PROBLEM: Copy out the entries below exactly as they stand, but only from the line containing "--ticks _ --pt" through the line containing "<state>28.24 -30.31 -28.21".

══ TASK MATERIAL ══

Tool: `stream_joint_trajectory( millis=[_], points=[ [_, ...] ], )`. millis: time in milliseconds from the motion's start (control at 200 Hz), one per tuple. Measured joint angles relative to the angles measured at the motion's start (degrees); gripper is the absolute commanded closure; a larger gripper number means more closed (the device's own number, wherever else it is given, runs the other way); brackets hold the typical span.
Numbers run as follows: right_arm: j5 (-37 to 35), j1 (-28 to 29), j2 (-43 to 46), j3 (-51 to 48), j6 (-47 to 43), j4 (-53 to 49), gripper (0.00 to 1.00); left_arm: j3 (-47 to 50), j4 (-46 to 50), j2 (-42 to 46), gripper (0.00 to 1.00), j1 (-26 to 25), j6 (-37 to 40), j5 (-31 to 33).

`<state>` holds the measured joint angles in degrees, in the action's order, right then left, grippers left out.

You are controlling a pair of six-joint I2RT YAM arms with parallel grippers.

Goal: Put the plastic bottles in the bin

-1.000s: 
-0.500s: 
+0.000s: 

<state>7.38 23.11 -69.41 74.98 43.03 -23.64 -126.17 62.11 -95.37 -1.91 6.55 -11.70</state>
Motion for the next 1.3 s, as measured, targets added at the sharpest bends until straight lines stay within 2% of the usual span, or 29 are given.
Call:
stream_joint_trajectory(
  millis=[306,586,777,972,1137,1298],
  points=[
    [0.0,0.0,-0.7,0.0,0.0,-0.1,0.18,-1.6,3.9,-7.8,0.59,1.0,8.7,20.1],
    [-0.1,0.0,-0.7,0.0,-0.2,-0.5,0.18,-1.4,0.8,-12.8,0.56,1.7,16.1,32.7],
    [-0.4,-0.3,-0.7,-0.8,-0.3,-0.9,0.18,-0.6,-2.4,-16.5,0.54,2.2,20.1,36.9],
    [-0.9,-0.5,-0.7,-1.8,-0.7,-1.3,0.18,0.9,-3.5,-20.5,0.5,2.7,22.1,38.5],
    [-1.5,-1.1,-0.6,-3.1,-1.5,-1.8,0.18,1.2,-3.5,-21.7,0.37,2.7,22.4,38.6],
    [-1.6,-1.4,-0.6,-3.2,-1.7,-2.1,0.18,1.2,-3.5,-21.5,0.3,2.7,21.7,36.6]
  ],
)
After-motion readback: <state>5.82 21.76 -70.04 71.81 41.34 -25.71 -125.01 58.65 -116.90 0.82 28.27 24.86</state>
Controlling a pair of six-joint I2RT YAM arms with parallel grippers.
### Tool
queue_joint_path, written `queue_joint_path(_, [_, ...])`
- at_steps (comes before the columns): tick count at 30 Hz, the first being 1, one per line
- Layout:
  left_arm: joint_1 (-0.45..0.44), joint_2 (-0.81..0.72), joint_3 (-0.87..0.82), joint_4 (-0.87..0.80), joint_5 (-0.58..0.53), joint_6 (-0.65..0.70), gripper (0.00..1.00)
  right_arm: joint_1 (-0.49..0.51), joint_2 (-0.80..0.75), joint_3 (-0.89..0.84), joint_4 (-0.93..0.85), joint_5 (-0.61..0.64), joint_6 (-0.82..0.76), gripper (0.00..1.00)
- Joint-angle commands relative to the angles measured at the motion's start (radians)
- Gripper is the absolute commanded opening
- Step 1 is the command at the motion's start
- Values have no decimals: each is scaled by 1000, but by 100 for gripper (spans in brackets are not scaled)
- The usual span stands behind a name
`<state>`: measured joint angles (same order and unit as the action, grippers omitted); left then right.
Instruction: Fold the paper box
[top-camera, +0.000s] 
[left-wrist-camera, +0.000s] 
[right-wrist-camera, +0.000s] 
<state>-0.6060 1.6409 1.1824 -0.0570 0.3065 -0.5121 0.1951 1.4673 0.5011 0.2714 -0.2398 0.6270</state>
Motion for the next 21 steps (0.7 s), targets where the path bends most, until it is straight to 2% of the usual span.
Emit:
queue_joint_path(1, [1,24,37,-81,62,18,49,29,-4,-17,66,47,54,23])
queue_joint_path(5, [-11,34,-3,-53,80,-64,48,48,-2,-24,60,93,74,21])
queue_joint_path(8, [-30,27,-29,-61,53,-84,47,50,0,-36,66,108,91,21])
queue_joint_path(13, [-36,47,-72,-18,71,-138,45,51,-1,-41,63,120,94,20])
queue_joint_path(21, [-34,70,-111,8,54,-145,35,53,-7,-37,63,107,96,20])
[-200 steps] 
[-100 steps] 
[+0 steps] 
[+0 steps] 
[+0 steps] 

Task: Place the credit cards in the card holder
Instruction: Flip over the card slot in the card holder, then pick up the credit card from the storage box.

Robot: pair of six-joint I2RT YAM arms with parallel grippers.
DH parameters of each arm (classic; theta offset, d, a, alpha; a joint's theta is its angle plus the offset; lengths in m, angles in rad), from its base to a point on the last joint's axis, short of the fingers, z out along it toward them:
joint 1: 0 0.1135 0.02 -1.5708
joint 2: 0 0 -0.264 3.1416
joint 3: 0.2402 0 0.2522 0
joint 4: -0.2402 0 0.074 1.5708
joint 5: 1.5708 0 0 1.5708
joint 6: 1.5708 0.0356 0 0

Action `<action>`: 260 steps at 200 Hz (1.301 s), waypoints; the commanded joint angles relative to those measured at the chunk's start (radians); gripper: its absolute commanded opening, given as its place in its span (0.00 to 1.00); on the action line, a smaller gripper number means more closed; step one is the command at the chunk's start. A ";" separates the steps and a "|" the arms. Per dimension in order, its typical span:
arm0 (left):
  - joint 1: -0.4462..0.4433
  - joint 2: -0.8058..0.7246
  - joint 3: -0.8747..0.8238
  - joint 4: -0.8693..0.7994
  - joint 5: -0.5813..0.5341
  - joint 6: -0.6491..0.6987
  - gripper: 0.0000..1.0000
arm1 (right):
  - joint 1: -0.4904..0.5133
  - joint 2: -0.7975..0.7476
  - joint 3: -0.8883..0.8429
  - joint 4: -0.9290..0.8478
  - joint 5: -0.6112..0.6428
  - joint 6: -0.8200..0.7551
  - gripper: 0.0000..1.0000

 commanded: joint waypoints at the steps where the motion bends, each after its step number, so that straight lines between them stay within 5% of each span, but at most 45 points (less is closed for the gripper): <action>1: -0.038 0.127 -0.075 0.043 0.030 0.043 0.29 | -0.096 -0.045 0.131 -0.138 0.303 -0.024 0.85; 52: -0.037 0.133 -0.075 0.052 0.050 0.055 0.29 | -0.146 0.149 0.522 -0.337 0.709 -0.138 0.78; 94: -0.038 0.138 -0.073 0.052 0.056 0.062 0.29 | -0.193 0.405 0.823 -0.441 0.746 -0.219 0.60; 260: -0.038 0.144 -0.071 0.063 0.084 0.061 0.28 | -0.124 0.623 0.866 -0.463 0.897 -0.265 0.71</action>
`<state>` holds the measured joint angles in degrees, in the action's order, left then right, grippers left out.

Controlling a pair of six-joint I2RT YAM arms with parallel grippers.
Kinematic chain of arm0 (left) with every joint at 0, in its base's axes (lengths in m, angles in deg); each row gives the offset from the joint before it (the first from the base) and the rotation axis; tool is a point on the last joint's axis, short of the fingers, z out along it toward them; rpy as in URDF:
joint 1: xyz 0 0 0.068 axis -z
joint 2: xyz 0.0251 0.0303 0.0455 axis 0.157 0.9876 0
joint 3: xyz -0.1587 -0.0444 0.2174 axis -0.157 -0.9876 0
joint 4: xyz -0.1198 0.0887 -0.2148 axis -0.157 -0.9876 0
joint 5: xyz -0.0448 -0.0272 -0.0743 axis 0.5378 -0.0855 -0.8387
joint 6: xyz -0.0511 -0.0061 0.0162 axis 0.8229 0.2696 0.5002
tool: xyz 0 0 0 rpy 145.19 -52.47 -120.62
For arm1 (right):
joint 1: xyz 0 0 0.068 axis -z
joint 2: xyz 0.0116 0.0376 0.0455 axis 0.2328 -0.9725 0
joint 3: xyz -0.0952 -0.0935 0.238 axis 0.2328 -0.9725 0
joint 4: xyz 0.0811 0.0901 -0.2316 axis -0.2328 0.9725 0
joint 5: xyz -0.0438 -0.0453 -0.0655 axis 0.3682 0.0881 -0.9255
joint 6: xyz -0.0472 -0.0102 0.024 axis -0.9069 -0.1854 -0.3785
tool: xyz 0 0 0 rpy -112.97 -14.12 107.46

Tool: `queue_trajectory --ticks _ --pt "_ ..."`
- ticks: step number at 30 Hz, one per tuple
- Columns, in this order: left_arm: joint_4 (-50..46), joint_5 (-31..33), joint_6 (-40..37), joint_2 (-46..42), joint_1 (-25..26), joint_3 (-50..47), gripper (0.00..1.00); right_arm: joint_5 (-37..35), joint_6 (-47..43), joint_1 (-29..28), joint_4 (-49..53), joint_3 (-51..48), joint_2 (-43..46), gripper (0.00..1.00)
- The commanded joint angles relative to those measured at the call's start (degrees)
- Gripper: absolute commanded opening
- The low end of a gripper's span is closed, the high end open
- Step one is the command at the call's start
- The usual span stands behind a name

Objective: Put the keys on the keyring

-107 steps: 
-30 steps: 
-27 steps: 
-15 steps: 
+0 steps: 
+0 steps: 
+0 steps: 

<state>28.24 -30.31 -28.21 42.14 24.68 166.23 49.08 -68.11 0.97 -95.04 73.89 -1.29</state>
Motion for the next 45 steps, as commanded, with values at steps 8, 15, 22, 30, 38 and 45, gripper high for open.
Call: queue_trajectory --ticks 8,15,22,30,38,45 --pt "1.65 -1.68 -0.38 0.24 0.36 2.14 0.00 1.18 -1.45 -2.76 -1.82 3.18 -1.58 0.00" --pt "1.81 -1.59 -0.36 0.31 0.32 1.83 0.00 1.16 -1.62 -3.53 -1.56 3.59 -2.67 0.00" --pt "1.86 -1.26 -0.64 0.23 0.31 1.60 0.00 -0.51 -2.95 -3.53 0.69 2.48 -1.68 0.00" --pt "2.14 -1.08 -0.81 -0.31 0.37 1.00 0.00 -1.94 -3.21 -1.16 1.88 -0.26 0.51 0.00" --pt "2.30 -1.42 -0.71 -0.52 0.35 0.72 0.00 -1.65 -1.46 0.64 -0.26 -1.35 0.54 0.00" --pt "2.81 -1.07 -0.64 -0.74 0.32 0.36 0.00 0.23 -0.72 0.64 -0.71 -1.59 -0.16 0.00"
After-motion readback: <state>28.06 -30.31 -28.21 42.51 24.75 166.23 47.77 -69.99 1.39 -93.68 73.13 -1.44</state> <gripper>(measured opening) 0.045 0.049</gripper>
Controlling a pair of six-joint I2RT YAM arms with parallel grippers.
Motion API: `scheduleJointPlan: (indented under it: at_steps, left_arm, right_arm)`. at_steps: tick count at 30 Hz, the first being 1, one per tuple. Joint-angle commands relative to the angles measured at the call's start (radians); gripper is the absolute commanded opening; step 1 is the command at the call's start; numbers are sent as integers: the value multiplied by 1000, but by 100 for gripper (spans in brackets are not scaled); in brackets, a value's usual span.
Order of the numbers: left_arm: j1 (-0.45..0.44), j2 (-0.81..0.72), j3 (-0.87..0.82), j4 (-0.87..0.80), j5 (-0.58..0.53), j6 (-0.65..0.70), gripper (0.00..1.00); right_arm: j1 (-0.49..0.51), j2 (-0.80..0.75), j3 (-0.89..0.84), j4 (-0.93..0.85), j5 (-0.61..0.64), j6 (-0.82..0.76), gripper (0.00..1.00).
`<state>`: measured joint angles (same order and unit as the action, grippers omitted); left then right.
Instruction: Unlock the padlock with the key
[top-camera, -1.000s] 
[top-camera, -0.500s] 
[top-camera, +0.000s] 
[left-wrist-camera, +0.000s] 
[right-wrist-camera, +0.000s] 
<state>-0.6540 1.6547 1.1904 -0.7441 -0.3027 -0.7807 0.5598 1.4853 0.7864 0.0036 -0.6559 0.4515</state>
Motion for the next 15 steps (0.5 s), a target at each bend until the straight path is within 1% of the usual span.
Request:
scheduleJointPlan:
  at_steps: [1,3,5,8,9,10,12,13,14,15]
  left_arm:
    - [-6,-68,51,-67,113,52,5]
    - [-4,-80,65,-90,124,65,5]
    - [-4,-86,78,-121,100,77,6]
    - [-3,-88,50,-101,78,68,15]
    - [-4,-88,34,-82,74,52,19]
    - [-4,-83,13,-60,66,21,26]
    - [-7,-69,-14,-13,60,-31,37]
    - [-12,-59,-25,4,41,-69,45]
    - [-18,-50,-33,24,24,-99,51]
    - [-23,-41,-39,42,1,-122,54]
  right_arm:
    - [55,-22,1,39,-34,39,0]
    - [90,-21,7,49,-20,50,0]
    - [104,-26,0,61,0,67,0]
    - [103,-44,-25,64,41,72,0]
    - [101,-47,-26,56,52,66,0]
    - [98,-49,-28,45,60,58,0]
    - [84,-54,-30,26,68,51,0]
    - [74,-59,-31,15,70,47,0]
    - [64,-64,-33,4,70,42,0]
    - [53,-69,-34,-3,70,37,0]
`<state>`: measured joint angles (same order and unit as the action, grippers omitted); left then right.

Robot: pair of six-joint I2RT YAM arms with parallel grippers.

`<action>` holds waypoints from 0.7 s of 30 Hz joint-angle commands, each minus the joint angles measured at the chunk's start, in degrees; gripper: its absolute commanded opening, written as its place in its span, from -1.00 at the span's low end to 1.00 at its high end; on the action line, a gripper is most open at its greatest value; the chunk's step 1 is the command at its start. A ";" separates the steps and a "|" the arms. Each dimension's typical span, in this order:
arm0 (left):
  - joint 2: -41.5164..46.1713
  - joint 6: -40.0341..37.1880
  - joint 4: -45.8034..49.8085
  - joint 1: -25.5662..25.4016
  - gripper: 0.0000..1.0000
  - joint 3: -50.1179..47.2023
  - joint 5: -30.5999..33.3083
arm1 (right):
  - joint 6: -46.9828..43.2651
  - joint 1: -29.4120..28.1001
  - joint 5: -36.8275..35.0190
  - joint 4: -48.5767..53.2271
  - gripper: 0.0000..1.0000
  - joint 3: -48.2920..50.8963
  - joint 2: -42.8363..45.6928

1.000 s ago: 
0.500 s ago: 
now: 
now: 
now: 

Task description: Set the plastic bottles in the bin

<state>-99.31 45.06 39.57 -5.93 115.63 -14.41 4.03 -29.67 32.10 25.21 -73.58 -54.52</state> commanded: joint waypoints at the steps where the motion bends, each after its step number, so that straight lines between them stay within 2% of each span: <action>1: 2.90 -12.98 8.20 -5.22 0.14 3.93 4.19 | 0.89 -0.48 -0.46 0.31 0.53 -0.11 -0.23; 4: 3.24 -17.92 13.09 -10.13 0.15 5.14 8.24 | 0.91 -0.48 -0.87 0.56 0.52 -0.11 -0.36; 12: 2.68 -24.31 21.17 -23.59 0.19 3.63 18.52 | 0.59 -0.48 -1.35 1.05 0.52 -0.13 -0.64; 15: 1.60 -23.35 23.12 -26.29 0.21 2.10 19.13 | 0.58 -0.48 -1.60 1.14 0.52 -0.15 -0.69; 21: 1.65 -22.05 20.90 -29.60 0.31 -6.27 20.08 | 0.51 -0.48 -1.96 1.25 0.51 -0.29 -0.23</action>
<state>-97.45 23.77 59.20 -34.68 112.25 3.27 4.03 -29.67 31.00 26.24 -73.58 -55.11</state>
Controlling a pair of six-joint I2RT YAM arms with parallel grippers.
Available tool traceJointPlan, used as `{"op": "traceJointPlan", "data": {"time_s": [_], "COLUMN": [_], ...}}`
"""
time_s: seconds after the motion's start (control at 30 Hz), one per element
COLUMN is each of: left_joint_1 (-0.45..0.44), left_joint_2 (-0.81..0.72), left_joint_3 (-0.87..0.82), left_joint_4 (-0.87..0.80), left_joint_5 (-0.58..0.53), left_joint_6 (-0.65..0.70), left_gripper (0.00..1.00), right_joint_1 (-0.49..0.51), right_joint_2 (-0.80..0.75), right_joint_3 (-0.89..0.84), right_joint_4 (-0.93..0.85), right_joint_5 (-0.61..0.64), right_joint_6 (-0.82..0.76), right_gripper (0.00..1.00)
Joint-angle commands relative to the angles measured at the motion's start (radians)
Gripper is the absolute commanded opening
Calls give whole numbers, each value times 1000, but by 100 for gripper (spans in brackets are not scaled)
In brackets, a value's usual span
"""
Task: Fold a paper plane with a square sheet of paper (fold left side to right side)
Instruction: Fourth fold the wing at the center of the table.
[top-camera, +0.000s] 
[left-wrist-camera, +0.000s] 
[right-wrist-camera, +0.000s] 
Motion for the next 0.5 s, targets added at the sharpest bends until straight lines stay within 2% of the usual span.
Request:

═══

RESULT FOR THIS EXERCISE:
Tool: `queue_trajectory --ticks _ --pt "_ ..."`
- ticks: step number at 30 Hz, one per tuple
- Columns, in this order: left_arm: joint_4 (-50..46), joint_5 (-31..33), joint_6 (-40..37), joint_2 (-46..42), joint_1 (-25..26), joint_3 (-50..47), gripper (0.00..1.00); right_arm: joint_5 (-37..35), joint_6 (-47..43), joint_1 (-29..28), joint_4 (-49..53), joint_3 (-51..48), joint_2 (-43..46), gripper (0.00..1.00)
- The commanded joint angles relative to those measured at the call's start (degrees)
- Gripper: absolute commanded opening
- The low end of a gripper's span is closed, the high end open
- Step one is the command at the call's start
- The usual span stands behind a name

Objective: Put the keys on the keyring

-107 steps: 
-30 steps: 
-27 steps: 
-15 steps: 
+0 steps: 
+0 steps: 
+0 steps: 

<state>28.24 -30.31 -28.21 42.14 24.68 166.23 49.08 -68.11 0.97 -95.04 73.89 -1.29</state>

The exercise is fully answered.